Four Things Medical Educators Are Doing to Adapt to COVID-19

By Vince Munoz, STFM

While most COVID-19 news coverage has centered around clinical and systemic challenges in the American health care system, medical education has also been disrupted. To help disseminate actionable information as quickly as possible, we’ve asked educators on our member forum how they’re adapting their teaching practices to clinical considerations regarding the novel coronavirus. Here’s what some of them had to say: 

1.) We have sent our M4 students to work (for elective credit) at the local health department. They perform surveillance of COVID-19 cases, educate the public via online communications, and help the health department trace pockets where COVID is located. They work from the health department headquarters under the supervision of an MD infectious disease epidemiologist. The objectives are not yet written due to the nature of this abrupt change. This is a way to expand our base for managing this disease.

 – Stuart Goldman MD, Chair of Family Medicine, Rosalind Franklin University 

2.) I’m a Faculty at a family medicine residency and M3M4 clerkship director.  My work is shifting my attention to telehealth, as we are looking hard at ways to protect our residents and students.  AAMC has dropped the news to move all medical education including M3 and M4 out of the clinical arena. I’m looking for ways to continue some aspects of their curriculum via telehealth. On the clinic side, we’re trying to throw together a structure for residents to move to telemedicine.

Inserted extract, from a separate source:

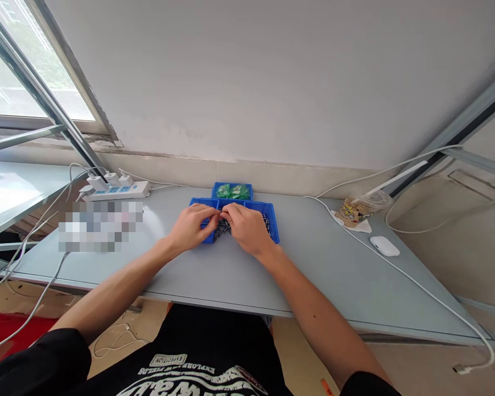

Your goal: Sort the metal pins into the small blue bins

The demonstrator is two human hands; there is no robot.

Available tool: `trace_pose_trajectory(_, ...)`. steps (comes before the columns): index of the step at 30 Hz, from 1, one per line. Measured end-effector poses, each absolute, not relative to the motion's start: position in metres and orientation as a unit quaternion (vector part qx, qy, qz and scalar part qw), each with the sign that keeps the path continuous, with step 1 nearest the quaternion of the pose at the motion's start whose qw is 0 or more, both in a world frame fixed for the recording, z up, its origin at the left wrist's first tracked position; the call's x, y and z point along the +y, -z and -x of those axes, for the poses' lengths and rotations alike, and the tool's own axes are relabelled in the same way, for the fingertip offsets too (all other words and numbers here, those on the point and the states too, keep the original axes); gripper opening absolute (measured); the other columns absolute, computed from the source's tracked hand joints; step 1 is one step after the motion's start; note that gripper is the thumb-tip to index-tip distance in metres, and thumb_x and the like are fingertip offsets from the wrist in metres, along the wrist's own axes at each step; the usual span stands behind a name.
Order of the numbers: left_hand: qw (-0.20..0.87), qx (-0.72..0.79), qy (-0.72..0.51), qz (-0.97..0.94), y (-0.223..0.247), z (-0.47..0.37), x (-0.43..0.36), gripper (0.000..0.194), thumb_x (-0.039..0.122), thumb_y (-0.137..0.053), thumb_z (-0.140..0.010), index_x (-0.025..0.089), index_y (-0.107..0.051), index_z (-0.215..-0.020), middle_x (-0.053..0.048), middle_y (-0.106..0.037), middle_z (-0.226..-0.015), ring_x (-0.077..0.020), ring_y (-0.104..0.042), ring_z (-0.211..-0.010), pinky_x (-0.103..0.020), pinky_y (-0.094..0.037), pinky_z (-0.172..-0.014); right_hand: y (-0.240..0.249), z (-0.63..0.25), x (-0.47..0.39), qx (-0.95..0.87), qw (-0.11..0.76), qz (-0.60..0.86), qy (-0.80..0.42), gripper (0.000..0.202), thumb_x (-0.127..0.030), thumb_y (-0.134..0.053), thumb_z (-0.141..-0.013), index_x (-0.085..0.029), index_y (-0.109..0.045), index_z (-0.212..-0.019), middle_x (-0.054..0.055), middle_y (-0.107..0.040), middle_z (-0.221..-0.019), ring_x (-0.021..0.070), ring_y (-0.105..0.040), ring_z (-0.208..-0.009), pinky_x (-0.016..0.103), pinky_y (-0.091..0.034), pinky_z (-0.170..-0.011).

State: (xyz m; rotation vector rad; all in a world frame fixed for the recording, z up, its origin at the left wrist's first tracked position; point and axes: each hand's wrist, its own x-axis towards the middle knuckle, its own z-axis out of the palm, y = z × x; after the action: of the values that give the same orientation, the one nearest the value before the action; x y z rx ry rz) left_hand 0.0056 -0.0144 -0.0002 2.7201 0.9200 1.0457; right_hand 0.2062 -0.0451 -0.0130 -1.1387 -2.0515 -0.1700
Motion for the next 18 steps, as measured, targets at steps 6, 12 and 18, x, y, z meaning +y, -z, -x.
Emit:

Joy Shen-Wagner MD FAAFP, Clerkship Director and FM POCUS Director, University of South Carolina SOM Greenville/Prisma Health 

3.) I created a learning/discussion module that residents or medical students can work on virtually or individually.  It has readings about how the Coronavirus pandemic is worsened by inequality and health disparities (endangering everyone).  The activity promotes conversation around what kind of policies could be put into action to improve public health and reduce risk for all Americans.  I think this is a moment when COVID is making us realize how inequality doesn’t only hurt the poor. In addressing the current pandemic there are opportunities for long lasting change (like the recent bill for paid sick leave).

Jen Flament, Swedish Cherry Hill Family Medicine Residency Faculty, Swedish Medical Center/Cherry Hill 

4.) Students are doing telemedicine visits – they get history, pend orders, present to attending while the patient watches, and the student then writes notes. Some attendings observe the entire visit, write their note as the visit progresses and have a great feedback/teaching opportunity.

We also have students help patients transition to telemedicine visits. We have done very little telemedicine here, so we have a steep learning curve for our patients. Some of our students have called patients to educate them about telemedicine, discuss doing their upcoming visit that way, help them load zoom onto their devices, and problem solving microphone function. The loading/problem solving step is taking a lot of time and students are better at walking patients through that than any one in our offices!​

Robert Hatch, Director of Medical Student Education, University of Florida

One response to “Four Things Medical Educators Are Doing to Adapt to COVID-19

  1. Laurie Woodard

    We also are having clerkship students participate in telehealth calls as described by Dr. Hatch and also troubleshooting technical issues with patients as we too are very new to telehealth.